Sam Dash, for one, made it clear last week that he doesn't think Starr really believes it. On Friday morning Dash, a Democrat who was the chief counsel on the Senate Watergate Committee 24 years ago, resigned as Starr's $400-an-hour ethics adviser, saying Starr's performance had convinced him that the independent counsel had "unlawfully intruded on the power of impeachment which the Constitution gives solely to the House." Because Dash, who was regarded within the independent counsel's office as pompous and temperamental, is a venerated Democrat, he was a valuable asset to Starr. During his testimony on Thursday, Starr cited Dash's "great wisdom," and after Dash quit, Starr told reporters that "reasonable minds can differ." He added, "I love Sam Dash."

Dash had dealt Starr a big blow. His resignation helped seal Washington's posthearing verdict that Starr's performance would not change the dynamic in Congress against impeachment. Committee Republicans did expand their inquiry last week into the Kathleen Willey affair--the accusation by the former White House volunteer that the President groped her near the Oval Office. So this week and next their investigators want to depose in closed-door sessions Willey's attorney Daniel Gecker, Clinton's attorney Bob Bennett, Clinton confidant Bruce Lindsey and Democratic contributor Nathan Landow. But even as Hyde was pressing on, more rank-and-file House Republicans were declaring publicly that they would not vote for impeachment. And outside emissaries began calling around Capitol Hill, once again floating the idea of a bipartisan resolution of censure as an alternative to impeachment.

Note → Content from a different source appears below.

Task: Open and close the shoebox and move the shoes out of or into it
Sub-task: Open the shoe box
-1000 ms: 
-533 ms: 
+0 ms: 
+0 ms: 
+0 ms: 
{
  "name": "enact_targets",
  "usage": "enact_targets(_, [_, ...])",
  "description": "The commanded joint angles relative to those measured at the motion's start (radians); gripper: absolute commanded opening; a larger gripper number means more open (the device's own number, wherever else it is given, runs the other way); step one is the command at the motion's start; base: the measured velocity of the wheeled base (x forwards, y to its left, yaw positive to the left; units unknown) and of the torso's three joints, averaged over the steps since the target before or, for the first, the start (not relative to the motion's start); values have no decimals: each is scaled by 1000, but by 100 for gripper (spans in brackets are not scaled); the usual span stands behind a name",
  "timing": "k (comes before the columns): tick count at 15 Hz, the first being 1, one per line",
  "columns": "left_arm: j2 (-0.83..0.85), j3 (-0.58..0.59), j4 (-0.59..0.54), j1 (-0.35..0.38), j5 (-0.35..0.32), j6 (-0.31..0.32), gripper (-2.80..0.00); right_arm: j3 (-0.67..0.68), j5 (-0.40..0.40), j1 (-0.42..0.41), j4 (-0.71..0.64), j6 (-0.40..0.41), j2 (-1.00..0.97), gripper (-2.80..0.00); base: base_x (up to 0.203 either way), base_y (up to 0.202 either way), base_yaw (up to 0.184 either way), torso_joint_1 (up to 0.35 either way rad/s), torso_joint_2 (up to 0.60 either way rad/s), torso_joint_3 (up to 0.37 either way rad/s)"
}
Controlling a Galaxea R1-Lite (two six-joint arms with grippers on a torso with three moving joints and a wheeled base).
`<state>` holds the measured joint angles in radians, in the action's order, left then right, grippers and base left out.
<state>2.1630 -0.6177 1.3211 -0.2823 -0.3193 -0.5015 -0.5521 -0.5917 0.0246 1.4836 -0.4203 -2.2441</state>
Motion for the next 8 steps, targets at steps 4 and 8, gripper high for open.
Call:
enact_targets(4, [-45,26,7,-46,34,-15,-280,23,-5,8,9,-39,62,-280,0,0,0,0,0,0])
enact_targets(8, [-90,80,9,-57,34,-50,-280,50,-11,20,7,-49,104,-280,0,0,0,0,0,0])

In Japan, where the President was safely engaged in negotiations over international finance, the Lewinsky affair intruded in a surprising way. It came via an Osaka housewife, and it had nothing to do with impeachment. "How did you apologize to Mrs. Clinton and Chelsea?" she asked him at a town-hall forum. "Did they really forgive you, Mr. President?" Replied Clinton: "Well, I did it in a direct and straightforward manner, and I believe they did, yes. That's really a question you could ask them better than me." It was perhaps the only fact that Americans too still wanted to know.